* [Exercise instructions]: Exactly reproduce the lines from the line containing "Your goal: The" to the end of the data below, inclusive, and nothing else.

* [Given information]:
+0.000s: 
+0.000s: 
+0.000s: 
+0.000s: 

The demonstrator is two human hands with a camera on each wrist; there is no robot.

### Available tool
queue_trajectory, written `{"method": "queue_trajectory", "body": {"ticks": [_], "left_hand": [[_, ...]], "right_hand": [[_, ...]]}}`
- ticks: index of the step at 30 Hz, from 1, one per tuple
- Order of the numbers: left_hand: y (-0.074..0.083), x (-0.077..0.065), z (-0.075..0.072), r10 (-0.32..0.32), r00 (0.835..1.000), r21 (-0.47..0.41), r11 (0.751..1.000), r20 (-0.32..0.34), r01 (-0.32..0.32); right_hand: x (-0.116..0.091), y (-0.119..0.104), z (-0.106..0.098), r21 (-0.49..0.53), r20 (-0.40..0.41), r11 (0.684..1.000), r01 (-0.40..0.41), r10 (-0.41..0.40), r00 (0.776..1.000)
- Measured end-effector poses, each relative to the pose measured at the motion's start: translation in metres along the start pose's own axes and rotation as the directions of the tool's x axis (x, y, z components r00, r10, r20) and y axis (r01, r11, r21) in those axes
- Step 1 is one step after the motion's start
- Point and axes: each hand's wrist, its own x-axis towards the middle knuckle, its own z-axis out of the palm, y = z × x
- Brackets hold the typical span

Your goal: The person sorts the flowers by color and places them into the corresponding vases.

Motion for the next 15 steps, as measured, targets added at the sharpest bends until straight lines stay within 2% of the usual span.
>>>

* [Exercise result]:
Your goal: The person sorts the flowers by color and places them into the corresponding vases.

Motion for the next 15 steps, as measured, targets added at the sharpest bends until straight lines stay within 2% of the usual span.
>>>

No more output will be given for this exercise.